ANKARA - Hürriyet Daily News
Ankara has dismissed Israeli officials’ recent statements that Tel Aviv is ready to solve any outstanding disputes with Turkey but will not apologize for the deadly 2010 Mavi Marmara raid, according to Turkish officials.
Turkey regards Israeli Foreign Minister Avigdor Lieberman’s latest remarks, as well as Israeli politicians’ similar statements delivered in the past, to be a tactical move attempting to avoid Turkey’s firm conditions for the normalization of bilateral ties.

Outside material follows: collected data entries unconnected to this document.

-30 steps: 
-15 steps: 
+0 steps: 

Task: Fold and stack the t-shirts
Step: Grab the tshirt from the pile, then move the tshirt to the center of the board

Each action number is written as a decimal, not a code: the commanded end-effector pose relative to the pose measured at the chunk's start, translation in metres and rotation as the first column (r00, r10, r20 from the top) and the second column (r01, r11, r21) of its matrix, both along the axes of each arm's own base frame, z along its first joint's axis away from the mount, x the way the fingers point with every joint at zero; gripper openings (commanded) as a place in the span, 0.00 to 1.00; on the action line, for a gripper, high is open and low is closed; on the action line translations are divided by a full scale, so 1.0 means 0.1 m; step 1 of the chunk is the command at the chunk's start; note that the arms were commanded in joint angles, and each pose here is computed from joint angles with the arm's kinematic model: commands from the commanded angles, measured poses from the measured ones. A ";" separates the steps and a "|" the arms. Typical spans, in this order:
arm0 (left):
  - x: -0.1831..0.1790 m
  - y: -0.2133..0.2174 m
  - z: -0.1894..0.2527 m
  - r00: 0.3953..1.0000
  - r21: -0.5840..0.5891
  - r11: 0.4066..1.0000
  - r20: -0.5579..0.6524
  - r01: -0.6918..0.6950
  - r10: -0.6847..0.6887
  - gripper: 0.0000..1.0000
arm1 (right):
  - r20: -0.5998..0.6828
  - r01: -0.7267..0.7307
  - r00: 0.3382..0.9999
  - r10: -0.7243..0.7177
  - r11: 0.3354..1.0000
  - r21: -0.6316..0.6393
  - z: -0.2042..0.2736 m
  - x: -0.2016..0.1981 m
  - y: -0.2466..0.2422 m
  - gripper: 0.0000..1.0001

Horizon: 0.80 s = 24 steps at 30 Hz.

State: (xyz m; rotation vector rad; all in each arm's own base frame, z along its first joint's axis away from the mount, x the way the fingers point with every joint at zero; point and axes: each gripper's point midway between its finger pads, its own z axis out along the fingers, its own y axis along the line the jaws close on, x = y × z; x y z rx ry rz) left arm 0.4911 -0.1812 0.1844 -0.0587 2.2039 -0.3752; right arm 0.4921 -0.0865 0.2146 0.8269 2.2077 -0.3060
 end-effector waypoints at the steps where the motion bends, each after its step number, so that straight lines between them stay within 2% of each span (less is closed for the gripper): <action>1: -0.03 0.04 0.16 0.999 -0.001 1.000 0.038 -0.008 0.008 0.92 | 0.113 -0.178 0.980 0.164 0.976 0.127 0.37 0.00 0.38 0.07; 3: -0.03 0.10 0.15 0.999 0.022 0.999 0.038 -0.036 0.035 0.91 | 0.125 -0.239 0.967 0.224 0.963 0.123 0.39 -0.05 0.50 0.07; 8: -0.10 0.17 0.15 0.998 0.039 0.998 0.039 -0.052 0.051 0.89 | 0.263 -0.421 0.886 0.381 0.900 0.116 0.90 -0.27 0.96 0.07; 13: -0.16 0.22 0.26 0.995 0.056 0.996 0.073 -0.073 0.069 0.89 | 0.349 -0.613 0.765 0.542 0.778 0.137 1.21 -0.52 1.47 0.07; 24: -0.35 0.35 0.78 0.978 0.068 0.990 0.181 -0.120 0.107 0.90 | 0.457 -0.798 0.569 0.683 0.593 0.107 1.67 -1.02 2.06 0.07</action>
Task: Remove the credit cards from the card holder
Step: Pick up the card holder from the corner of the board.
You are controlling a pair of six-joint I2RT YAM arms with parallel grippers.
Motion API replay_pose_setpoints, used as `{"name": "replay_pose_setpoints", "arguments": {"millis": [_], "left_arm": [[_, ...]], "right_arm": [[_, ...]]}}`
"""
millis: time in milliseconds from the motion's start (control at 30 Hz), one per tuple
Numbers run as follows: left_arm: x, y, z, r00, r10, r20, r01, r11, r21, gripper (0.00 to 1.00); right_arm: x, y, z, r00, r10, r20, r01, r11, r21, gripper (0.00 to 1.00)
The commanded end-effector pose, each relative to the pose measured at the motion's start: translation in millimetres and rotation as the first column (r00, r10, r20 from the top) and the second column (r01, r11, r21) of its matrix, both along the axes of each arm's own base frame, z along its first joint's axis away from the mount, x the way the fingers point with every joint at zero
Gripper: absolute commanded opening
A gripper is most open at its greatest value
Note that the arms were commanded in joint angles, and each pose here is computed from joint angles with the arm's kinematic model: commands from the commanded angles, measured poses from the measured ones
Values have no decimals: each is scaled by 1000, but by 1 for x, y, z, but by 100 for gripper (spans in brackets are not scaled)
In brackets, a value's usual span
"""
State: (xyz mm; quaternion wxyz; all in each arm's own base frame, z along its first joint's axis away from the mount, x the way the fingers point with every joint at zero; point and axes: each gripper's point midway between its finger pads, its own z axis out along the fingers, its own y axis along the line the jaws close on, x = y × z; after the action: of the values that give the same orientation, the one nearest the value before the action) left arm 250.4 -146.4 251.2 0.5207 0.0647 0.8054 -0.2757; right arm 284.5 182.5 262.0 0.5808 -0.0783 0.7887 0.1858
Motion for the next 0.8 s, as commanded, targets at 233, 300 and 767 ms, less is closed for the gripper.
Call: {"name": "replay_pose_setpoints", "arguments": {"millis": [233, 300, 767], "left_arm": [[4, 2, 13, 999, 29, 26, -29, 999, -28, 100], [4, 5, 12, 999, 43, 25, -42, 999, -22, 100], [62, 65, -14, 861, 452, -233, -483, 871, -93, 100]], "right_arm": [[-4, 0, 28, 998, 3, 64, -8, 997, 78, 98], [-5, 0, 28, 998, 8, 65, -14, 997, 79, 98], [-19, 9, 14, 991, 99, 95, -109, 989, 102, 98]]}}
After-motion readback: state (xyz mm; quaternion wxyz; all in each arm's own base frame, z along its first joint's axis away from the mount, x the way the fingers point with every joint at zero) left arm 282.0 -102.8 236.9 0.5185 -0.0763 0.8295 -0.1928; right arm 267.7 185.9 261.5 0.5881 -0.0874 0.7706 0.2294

Turkey’s opinion and pre-conditions are “certain,” the officials said, citing Prime Minister Recep Tayyip Erdoğan’s statements that normalization in bilateral relations was not possible without Israel
apologizing to Turkey.
“We have already discussed ways to normalize relations. They know our expectations,” another official said, adding that Ankara
ruled out another round of talks with Israel
if such conditions were not met by the Tel Aviv administration.
“There is no change in our attitude on the issue,” a Turkish Foreign Ministry official told the Hürriyet Daily News
in reply to a question regarding Lieberman’s statements to a group of Turkish journalists.
“As Israel, we are ready to discuss [our problems with Turkey] at high-level or low-level open meetings,” Lieberman said July 22, adding that he had objected to apologizing during past talks, and even threatened to resign if Israel
apologized for the Mavi Marmara incident. “Even if Israel
apologizes for the attack, it will change nothing,” he also said.
Turkey and Israel
fell out badly in 2010 when Israeli commandos stormed the Mavi Marmara humanitarian aid ship to enforce a naval blockade of the Palestinian-run Gaza Strip and killed nine Turkish activists in clashes with activists. Turkish and Israel
officials met several times to find a way out for a solution, in which Turkey has demanded a formal apology from Israel
alongside compensation for victims and the families of the dead, but Israel
has so far only ever expressed “regret.”